(Source data Opens)

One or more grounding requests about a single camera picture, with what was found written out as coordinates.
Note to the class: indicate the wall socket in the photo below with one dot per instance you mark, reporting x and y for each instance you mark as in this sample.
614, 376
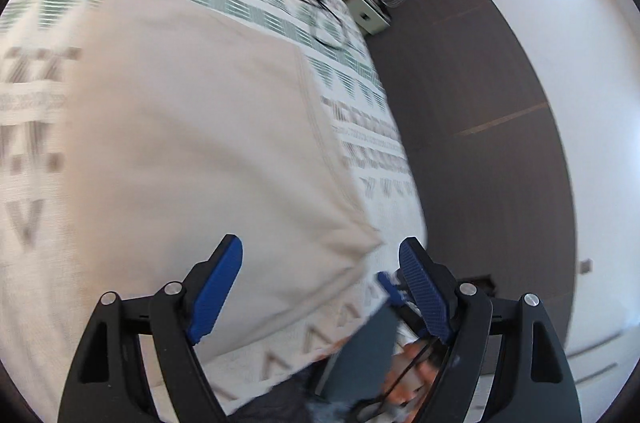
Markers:
586, 266

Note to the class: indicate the person's right hand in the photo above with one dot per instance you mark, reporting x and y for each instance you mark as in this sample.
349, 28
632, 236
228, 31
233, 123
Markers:
425, 368

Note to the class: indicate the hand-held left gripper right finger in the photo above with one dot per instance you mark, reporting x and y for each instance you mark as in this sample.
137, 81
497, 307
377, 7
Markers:
425, 288

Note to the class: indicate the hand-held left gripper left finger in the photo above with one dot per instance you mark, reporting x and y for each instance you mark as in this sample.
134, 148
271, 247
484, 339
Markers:
215, 288

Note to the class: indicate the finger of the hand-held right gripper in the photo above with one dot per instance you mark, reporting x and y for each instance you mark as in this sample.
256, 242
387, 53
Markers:
389, 285

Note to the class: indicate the triangle patterned blanket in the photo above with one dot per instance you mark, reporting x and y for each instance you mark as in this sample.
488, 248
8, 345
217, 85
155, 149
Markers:
370, 143

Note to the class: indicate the large beige sweatshirt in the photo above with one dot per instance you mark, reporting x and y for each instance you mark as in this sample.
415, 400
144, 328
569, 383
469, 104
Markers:
200, 143

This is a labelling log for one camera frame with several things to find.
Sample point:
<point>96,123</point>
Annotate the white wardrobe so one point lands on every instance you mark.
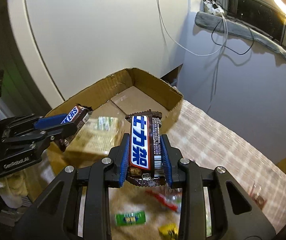
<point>95,30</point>

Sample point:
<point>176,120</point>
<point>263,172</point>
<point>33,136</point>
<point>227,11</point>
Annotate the window frame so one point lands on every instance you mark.
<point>253,5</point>

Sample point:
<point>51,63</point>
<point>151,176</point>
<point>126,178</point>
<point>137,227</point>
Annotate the red snack wrapper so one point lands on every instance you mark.
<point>161,200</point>

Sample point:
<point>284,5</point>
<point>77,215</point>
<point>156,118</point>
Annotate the white power strip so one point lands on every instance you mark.
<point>211,6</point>

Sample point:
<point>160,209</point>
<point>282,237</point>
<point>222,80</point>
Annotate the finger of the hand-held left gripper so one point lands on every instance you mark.
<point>58,131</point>
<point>50,121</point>

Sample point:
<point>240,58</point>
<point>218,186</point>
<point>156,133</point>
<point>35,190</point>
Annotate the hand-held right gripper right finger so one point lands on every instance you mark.
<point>166,160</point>

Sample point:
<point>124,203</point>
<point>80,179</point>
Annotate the green candy packet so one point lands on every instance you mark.
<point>130,218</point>

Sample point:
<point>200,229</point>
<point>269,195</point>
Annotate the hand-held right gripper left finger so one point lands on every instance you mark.
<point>124,160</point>

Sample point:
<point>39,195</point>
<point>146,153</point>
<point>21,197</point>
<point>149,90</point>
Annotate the yellow candy packet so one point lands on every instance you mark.
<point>168,230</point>

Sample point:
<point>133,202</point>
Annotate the clear candy wrapper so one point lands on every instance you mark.
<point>258,195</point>

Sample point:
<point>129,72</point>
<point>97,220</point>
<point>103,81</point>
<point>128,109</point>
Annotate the checked tablecloth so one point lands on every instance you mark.
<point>208,142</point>

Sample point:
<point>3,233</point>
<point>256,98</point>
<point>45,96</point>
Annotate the pale green snack packet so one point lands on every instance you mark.
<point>95,135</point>

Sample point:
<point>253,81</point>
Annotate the cardboard box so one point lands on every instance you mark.
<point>153,87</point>

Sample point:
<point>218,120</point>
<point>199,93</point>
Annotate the brown chocolate bar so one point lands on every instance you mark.
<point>79,117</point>
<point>140,142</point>

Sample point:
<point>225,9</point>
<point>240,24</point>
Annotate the grey cloth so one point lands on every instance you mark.
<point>233,26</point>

(Source data Closes)

* **Work instruction**
The answer must be every line from the records above that contains "green".

* **Task response**
Annotate the green candy packet so one point lands on every instance you mark.
Annotate the pale green snack packet so one point lands on every instance you mark.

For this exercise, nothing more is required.